As part of NHS England’s International GP Recruitment Programme, more than £2 million has been committed to recruit additional GPs for GP practices in the regional areas.
While GP training places are increasing year on year and many GPs are returning to practice, more of them are retiring and the number of GPs is not increasing fast enough.
NHS England will commission recruitment providers to identify potential overseas doctors and will support them through the recruitment process. A national recruitment centre will be set up to work with the recruitment providers and with local commissioners to coordinate the programme. Recruited GPs will then be allocated to GP practices.
Before any of the doctors start, they will need to pass stringent tests, including an industry-standard English language test.
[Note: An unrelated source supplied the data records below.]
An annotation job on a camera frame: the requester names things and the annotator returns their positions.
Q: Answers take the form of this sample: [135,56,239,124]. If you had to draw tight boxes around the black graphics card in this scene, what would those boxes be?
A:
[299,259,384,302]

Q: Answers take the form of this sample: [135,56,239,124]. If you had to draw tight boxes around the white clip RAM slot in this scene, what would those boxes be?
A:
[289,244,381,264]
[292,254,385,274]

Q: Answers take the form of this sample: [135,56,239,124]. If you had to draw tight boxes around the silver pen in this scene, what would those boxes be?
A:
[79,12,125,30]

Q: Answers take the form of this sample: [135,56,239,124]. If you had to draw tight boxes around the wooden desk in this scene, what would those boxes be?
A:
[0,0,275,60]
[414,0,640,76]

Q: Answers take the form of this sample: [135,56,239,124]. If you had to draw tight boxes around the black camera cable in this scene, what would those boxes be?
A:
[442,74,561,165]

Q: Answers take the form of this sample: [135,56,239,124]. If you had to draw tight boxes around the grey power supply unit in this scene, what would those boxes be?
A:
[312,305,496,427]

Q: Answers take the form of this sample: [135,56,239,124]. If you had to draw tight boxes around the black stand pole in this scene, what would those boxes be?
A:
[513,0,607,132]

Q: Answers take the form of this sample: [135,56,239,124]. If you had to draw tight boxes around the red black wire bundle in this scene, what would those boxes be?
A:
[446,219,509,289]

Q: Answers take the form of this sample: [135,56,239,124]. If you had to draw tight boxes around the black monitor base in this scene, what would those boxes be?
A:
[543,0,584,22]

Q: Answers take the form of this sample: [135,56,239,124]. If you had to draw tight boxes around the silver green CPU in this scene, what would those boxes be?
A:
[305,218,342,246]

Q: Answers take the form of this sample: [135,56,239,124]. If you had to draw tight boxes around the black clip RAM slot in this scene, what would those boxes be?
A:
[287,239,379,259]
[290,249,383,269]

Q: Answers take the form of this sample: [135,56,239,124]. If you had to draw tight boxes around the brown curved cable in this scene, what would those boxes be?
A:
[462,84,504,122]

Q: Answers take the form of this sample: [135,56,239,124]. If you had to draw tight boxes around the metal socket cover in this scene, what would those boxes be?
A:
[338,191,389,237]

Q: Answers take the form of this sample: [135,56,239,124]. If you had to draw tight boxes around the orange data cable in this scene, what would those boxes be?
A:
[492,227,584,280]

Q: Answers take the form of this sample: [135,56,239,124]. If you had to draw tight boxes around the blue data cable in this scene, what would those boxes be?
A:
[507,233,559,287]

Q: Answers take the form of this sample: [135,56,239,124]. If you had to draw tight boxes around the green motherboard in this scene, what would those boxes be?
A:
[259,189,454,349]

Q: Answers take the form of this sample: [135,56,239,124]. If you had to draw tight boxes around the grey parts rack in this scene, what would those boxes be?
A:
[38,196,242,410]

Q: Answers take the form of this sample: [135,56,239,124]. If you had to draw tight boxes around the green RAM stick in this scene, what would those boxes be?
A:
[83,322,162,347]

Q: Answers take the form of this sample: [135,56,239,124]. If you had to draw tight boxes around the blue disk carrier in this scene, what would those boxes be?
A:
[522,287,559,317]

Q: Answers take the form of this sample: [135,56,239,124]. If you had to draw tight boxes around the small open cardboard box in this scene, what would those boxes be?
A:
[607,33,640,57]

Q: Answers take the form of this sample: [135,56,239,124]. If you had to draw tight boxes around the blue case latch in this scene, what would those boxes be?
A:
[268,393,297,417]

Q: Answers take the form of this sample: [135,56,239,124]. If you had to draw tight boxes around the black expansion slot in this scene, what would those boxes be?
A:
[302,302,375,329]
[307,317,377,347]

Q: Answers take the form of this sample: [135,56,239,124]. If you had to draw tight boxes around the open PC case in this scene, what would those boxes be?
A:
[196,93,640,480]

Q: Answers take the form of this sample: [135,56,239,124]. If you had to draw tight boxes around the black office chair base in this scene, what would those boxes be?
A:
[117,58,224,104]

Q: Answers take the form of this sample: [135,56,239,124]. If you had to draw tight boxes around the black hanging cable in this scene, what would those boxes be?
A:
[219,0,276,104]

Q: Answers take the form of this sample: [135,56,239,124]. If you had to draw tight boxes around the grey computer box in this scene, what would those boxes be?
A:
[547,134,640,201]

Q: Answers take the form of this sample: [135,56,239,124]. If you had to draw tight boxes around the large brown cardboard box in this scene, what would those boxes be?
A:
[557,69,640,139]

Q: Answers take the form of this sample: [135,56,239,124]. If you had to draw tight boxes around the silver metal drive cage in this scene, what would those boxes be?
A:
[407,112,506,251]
The main focus for recruitment will initially be on countries in the European Economic Area (EEA) where doctors receive automatic recognition to join the General Medical Council’s GP Register. NHS England will also look to attract UK-trained doctors back to the UK. The process of recruiting the new GPs should take three years.
Dr Anne-Marie Houlder, Acting Medical Director, NHS England (North Midlands), said: “Most new GPs will continue to be trained in this country, and general practice will benefit from the 25% increase in medical school places over the coming years. But the NHS has a proud history of ethically employing international medical professionals, with one in five GPs currently coming from overseas. This scheme will deliver new recruits to help improve services for our patients and reduce some of the pressure on hard working GPs in the area.”
David Ainsworth, Director of Primary Care for Mansfield & Ashfield and Newark and Sherwood CCGs, said: “Like many other parts of the country, there is a shortage of GPs in mid-Nottinghamshire. While the evidence shows patients are generally very satisfied with the service they receive from their local GP practice, we know the wait for a routine appointment can sometimes be a source of frustration. The International GP Recruitment Programme should go some way towards easing the current pressures in local health provision and is to be welcomed.”